Costa PB, et al. Med Sci Sports Exerc. 2014.

Abstract

PURPOSE: This study aimed to examine the acute effects of dynamic stretching on concentric leg extensor and flexor peak torque, eccentric leg flexor peak torque, and the conventional and functional hamstring-quadriceps (H:Q) ratios.

METHODS: Twenty-one women (mean ± SD age = 20.6 ± 2.0 yr, body mass = 64.5 ± 9.3 kg, height = 164.7 ± 6.5 cm) performed maximal voluntary isokinetic leg extension, flexion, and eccentric hamstring muscle actions at the angular velocities of 60°·s and 180°·s before and after a bout of dynamic hamstring and quadriceps stretching as well as a control condition.

RESULTS: Leg flexion peak torque decreased under both control (mean ± SE for 60°s = 75.8 ± 4.0 to 72.4 ± 3.7 N·m, 180°·s = 62.1 ± 3.2 to 59.1 ± 3.1 N·m) and stretching (60°·s = 73.1 ± 3.9 to 65.8 ± 3.3 N·m, 180°·s = 61.2 ± 3.3 to 54.7 ± 2.6 N·m) conditions, whereas eccentric hamstring peak torque decreased only after the stretching (60°·s = 87.3 ± 5.1 to 73.3 ± 3.6 N·m, 180°·s = 89.2 ± 4.4 to 77.0 ± 3.4 N·m) intervention (P ≤ 0.05). Stretching also caused a decrease in conventional H:Q (60°·s = 0.58 ± 0.02 to 0.54 ± 0.02, 180°·s = 0.67 ± 0.02 to 0.61 ± 0.03) and functional H:Q ratios (60°·s = 0.69 ± 0.03 to 0.60 ± 0.03, 180°·s = 1.00 ± 0.06 to 0.60 ± 0.03) (P ≤ 0.05).
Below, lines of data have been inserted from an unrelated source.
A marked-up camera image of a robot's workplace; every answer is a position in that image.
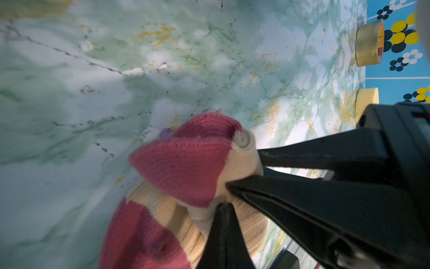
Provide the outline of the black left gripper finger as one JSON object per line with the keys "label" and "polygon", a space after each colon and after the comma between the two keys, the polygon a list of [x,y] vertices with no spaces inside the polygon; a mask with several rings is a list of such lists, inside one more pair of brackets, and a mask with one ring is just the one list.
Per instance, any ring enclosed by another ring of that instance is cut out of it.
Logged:
{"label": "black left gripper finger", "polygon": [[197,269],[253,269],[233,204],[221,203]]}

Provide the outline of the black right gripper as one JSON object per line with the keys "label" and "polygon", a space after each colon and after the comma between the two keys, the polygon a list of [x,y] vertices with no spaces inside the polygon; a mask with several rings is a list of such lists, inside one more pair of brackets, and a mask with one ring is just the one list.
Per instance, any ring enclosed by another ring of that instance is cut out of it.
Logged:
{"label": "black right gripper", "polygon": [[[258,154],[267,167],[326,170],[372,169],[390,158],[391,184],[408,191],[421,214],[429,215],[430,105],[371,104],[357,127]],[[400,189],[290,174],[249,176],[226,186],[327,269],[430,266],[429,235],[410,195]]]}

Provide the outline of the tan maroon striped sock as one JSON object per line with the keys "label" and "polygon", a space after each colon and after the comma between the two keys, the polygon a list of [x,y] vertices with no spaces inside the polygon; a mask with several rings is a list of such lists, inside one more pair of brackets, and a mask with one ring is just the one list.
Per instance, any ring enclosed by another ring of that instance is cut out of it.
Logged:
{"label": "tan maroon striped sock", "polygon": [[260,176],[254,135],[223,114],[203,113],[133,151],[142,180],[120,202],[99,258],[101,269],[194,269],[218,204],[234,205],[247,250],[263,247],[268,219],[226,183]]}
CONCLUSIONS: Because dynamic stretching reduced concentric and eccentric hamstring strength as well as the conventional and functional H:Q ratios, fitness and allied-health professionals may need to be cautious when recommending dynamic rather than static stretching to maintain muscle force.